EXERCISE INSTRUCTIONS: Only those lines in the data below from the line containing "Room coordinates in" through the line containing "carrier slab at (201, 223): (109, 163, 173)", both included, should be restated word for word.

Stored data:

::::::::::

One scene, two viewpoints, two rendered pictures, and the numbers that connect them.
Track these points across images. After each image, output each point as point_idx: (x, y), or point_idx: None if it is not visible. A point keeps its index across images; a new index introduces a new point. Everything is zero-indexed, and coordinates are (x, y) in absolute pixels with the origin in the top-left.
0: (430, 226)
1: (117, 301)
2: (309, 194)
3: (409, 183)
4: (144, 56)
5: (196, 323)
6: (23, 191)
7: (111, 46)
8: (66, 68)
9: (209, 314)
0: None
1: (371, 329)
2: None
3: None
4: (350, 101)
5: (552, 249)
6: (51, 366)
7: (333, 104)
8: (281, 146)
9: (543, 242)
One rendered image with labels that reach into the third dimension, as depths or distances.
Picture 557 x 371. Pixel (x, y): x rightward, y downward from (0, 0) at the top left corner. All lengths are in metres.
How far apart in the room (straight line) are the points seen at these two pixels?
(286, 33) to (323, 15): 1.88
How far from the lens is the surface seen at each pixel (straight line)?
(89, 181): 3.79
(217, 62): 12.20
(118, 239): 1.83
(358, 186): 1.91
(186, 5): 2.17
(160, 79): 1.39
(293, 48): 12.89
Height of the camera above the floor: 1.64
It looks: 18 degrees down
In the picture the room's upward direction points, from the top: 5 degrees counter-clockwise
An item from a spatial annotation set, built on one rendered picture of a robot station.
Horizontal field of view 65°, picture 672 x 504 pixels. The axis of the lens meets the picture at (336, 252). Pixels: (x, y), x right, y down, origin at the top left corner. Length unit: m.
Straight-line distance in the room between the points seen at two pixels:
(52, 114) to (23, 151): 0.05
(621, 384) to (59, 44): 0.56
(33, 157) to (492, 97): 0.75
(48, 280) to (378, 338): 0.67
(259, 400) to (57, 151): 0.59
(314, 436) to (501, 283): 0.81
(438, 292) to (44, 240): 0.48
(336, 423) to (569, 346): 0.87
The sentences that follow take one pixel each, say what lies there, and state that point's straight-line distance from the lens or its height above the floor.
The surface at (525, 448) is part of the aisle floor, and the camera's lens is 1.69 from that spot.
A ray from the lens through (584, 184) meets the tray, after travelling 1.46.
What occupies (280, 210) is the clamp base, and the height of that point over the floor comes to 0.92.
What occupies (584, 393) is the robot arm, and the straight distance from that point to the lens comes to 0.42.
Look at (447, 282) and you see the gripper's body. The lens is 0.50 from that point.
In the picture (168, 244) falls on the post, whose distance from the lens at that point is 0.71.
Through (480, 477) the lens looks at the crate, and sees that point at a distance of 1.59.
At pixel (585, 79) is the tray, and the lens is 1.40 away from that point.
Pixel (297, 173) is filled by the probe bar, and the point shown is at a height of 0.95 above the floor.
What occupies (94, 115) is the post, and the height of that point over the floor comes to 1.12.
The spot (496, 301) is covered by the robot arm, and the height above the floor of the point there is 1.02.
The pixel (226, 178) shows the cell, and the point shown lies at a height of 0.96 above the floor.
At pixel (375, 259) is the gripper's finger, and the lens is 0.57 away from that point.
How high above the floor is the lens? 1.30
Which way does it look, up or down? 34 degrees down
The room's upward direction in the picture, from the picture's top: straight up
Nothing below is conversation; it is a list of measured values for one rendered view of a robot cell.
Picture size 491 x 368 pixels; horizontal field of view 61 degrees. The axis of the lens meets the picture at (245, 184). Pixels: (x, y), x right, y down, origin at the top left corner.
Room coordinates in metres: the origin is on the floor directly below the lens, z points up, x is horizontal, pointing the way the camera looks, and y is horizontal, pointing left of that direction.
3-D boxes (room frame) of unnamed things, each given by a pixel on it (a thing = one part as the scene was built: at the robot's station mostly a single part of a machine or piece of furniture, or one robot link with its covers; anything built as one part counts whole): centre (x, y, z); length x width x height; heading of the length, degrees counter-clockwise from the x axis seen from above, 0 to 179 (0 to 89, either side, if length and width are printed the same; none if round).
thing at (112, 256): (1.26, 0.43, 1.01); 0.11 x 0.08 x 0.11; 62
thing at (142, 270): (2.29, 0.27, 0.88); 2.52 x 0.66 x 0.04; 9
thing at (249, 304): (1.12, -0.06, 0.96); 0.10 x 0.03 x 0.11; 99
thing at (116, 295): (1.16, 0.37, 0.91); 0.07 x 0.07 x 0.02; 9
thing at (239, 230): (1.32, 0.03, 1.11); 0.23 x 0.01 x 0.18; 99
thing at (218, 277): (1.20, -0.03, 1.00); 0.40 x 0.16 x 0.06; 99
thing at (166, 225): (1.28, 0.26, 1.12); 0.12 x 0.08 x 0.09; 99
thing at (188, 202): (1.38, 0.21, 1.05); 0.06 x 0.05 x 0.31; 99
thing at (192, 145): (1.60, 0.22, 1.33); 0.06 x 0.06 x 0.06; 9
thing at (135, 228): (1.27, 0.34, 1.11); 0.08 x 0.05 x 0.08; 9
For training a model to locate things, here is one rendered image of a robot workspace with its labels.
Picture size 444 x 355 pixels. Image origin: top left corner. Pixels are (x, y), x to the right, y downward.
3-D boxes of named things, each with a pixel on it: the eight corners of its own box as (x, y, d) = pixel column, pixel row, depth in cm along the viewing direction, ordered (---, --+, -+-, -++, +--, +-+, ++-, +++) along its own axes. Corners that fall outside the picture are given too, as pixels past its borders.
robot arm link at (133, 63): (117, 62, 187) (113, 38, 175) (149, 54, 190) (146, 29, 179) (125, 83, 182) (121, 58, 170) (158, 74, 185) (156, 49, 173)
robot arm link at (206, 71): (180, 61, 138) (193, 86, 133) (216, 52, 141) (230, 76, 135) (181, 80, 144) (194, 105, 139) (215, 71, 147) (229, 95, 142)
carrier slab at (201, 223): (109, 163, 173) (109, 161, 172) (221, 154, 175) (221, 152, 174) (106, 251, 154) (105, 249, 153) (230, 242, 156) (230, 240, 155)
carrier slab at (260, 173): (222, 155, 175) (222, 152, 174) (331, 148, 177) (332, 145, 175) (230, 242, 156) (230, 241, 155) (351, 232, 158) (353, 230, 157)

::::::::::

ANSWER BOX:
Room coordinates in metres: the origin is on the floor directly below the lens, z points up, x is horizontal, pointing the way the camera looks, and y is horizontal, pointing left of that direction.
3-D boxes (room frame) of unnamed things, each given by a pixel on it (a thing = one part as the scene was built: at the robot's station mostly a single part of a machine or piece of furniture, or one robot link with its covers; anything built as one part counts whole): centre (x, y, z); length x width x height; heading of the length, degrees counter-clockwise from the x axis seen from above, 0 to 179 (0 to 89, either side, if length and width are printed the same; none if round).
thing at (112, 256): (1.26, 0.43, 1.01); 0.11 x 0.08 x 0.11; 62
thing at (142, 270): (2.29, 0.27, 0.88); 2.52 x 0.66 x 0.04; 9
thing at (249, 304): (1.12, -0.06, 0.96); 0.10 x 0.03 x 0.11; 99
thing at (116, 295): (1.16, 0.37, 0.91); 0.07 x 0.07 x 0.02; 9
thing at (239, 230): (1.32, 0.03, 1.11); 0.23 x 0.01 x 0.18; 99
thing at (218, 277): (1.20, -0.03, 1.00); 0.40 x 0.16 x 0.06; 99
thing at (166, 225): (1.28, 0.26, 1.12); 0.12 x 0.08 x 0.09; 99
thing at (188, 202): (1.38, 0.21, 1.05); 0.06 x 0.05 x 0.31; 99
thing at (192, 145): (1.60, 0.22, 1.33); 0.06 x 0.06 x 0.06; 9
thing at (135, 228): (1.27, 0.34, 1.11); 0.08 x 0.05 x 0.08; 9
For training a model to locate things, here is one rendered image of a robot workspace with its labels.
Picture size 444 x 355 pixels. Image origin: top left corner. Pixels are (x, y), x to the right, y downward.
3-D boxes of named things, each with a pixel on it: the eight corners of its own box as (x, y, d) = pixel column, pixel row, depth in cm along the viewing direction, ordered (---, --+, -+-, -++, +--, +-+, ++-, +++) along its own axes. Corners that fall outside the picture are given too, as pixels past its borders.
robot arm link at (133, 63): (117, 62, 187) (113, 38, 175) (149, 54, 190) (146, 29, 179) (125, 83, 182) (121, 58, 170) (158, 74, 185) (156, 49, 173)
robot arm link at (206, 71): (180, 61, 138) (193, 86, 133) (216, 52, 141) (230, 76, 135) (181, 80, 144) (194, 105, 139) (215, 71, 147) (229, 95, 142)
carrier slab at (201, 223): (109, 163, 173) (109, 161, 172) (221, 154, 175) (221, 152, 174) (106, 251, 154) (105, 249, 153) (230, 242, 156) (230, 240, 155)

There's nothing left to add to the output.